Beranda OPINI Suspensi Terhadap Imam: Catatan Yuridis-Kanonis

Suspensi Terhadap Imam: Catatan Yuridis-Kanonis

Penulis: RD. Rikardus Jehaut

2022, Gereja Katolik Indonesia, Iman Katolik, Berita, Komsos KWI, Konferensi Waligereja Indonesia, Katakese, Umat Katolik, Imam
Doc: The Catholic Voice

MIRIFICA.NET – Gereja Katolik memiliki hak asli dan sendiri untuk menjatuhkan sanksi hukuman terhadap umat beriman kristiani yang melakukan tindak kejahatan atau pelanggaran berat (bdk. KHK, kan. 1311). Sesungguhnya sebagai institusi sosial yang independen, Gereja mempunyai hak nativum untuk menjatuhkan sanksi demi melindungi tatanan sosial yuridis Gereja itu sendiri.

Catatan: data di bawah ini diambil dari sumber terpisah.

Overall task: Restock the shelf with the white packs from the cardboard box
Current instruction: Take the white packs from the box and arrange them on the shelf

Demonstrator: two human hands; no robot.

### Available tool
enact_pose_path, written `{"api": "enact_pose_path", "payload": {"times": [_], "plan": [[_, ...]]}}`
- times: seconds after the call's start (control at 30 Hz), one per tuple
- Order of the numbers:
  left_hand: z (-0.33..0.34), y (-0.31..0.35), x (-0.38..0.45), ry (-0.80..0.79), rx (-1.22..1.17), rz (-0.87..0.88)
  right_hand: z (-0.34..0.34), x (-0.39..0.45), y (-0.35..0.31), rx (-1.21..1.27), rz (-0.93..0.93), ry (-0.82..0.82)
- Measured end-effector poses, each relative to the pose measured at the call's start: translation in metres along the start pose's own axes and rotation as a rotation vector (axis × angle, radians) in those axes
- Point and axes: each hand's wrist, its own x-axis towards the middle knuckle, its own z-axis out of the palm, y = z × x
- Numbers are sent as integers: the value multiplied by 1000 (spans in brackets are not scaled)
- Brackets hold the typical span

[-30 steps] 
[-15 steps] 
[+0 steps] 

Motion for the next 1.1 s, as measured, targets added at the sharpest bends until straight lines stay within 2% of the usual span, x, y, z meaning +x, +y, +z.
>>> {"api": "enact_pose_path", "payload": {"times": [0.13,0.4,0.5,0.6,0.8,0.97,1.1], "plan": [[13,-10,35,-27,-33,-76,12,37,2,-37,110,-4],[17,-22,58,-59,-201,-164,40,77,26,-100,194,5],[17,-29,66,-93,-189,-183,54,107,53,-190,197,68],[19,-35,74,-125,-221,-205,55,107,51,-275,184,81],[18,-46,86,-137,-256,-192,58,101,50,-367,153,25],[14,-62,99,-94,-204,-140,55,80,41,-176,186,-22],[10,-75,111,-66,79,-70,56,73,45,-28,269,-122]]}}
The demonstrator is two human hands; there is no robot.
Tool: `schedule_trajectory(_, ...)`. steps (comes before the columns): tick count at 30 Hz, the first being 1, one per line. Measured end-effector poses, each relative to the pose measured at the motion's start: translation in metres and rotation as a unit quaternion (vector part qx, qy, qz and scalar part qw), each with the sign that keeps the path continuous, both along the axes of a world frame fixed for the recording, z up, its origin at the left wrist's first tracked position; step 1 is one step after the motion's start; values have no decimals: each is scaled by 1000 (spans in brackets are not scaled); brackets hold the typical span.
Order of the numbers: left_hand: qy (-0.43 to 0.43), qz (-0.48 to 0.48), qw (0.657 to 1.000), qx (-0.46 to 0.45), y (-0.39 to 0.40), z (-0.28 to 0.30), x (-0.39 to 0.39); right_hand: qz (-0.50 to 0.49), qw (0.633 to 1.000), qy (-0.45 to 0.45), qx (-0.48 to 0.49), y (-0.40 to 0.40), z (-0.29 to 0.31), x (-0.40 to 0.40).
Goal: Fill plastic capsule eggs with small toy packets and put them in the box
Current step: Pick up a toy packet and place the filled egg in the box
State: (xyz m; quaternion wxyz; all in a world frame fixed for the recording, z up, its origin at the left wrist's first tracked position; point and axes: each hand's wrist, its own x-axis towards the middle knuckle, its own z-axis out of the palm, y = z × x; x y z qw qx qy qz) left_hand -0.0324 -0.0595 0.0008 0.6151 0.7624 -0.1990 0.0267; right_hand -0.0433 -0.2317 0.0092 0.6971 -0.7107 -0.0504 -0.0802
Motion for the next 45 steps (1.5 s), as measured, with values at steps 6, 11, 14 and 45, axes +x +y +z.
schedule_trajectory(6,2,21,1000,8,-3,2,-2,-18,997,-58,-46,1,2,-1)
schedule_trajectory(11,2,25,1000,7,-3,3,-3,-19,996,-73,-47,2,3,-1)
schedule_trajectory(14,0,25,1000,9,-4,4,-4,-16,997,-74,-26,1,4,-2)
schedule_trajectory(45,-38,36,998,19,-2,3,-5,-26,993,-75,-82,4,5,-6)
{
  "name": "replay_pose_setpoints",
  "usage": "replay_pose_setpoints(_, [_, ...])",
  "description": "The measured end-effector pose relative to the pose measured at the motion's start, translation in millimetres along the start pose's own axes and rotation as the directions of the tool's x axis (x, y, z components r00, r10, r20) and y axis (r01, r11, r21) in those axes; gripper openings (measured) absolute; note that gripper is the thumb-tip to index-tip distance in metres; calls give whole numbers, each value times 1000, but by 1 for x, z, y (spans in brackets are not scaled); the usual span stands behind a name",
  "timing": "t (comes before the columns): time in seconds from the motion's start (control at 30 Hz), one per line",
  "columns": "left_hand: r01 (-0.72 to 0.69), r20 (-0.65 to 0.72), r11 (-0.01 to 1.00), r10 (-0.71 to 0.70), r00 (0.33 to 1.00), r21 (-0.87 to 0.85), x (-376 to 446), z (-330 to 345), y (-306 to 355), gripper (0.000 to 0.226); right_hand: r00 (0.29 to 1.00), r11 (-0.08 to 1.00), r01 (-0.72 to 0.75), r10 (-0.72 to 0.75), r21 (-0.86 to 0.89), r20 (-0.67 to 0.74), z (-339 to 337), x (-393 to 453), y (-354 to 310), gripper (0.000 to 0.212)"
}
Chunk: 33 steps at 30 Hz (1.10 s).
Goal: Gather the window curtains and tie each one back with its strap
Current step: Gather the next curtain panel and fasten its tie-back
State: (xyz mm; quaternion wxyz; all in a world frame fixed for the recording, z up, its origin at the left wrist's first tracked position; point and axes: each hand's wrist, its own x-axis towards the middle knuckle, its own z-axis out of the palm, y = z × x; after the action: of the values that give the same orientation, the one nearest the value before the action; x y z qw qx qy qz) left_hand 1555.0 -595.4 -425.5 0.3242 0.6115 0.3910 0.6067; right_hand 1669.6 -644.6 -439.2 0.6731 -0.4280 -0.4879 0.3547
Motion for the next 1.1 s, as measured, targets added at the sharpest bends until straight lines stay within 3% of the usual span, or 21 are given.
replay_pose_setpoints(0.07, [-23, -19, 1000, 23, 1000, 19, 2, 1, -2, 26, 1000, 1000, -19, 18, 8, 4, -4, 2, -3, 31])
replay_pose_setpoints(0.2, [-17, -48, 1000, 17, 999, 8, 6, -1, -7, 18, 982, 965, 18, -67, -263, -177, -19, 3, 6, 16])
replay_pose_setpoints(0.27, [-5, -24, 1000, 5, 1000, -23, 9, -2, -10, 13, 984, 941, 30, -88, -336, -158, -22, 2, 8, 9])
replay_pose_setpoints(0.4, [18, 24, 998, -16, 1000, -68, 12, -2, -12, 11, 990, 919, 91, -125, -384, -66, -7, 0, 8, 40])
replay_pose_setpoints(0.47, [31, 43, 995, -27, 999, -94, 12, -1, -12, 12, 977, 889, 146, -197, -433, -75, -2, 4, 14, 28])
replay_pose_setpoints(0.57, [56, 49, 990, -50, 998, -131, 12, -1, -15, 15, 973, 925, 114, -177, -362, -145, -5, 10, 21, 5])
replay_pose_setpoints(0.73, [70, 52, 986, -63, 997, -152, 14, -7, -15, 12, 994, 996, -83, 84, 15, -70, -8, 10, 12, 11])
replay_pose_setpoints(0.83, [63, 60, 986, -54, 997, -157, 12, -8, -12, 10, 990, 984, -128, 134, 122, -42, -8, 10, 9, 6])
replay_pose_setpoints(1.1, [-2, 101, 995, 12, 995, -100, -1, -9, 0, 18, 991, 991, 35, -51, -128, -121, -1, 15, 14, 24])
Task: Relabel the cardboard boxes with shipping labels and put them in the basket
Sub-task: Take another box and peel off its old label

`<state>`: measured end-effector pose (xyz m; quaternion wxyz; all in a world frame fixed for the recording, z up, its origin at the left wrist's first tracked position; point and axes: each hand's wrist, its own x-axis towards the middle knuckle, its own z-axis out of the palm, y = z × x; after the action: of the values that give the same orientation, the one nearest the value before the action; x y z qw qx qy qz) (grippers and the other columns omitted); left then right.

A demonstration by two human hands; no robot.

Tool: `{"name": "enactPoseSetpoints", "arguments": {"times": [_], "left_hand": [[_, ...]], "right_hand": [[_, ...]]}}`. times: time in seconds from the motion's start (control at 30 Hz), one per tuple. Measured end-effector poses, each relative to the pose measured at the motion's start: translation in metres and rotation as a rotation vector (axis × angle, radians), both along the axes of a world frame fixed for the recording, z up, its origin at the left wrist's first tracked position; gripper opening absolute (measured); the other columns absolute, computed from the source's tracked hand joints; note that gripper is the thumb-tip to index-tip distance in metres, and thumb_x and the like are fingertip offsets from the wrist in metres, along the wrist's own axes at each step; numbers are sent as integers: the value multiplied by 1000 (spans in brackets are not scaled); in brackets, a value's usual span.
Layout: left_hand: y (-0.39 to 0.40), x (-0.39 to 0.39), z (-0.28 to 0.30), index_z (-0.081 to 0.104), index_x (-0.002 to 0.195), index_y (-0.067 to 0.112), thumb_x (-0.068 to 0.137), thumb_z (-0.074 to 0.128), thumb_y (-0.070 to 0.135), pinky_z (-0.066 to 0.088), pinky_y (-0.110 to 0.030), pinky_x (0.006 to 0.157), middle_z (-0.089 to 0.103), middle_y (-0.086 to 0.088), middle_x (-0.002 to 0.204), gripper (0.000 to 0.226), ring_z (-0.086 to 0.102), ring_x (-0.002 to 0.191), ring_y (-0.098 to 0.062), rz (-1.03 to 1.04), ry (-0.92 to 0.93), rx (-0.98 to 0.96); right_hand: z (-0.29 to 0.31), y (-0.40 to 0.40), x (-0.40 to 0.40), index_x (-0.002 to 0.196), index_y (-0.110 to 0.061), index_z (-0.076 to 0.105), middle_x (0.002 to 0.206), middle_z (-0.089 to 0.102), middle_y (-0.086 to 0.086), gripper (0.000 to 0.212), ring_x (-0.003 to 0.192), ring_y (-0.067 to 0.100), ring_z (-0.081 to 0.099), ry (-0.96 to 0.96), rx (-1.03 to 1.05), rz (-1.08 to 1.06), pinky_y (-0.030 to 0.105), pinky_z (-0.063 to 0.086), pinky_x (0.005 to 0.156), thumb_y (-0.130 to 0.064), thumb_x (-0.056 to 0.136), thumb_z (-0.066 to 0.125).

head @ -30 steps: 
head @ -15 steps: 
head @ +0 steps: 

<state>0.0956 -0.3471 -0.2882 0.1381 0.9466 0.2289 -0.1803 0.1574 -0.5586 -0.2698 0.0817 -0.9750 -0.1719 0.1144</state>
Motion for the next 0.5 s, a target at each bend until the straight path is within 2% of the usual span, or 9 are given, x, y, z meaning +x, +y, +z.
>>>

Sanksi ini dijatuhkan atas dasar kepastian  faktual dan hukum  bahwa   telah  terjadi pelanggaran lahiriah atas suatu undang-undang atau perintah (externa legis vel praecepti violatio) oleh orang yang dapat sungguh-sungguh bertanggungjawab atas maksud jahat atau kesalahannya (bdk. Kan. 1321, §1). Penekanan pada pelanggaran lahiriah atau eksternal penting untuk diperhatikan karena Gereja tidak dapat menjatuhkan sanksi  terhadap  seseorang  yang secara internal  memiliki pikiran jahat. Hanya ketika pikiran  jahat itu diwujudkan dalam bentuk perbuatan jahat  eksternal yang melanggar hukum, pada saat itulah Gereja bertindak atasnya. Prinsip ini sesesuai dengan adagium klasik yang mengatakan bahwa tidak seorang pun dapat  dihukum karena pemikirannya sendiri (cogitationis poenam nemo patitur).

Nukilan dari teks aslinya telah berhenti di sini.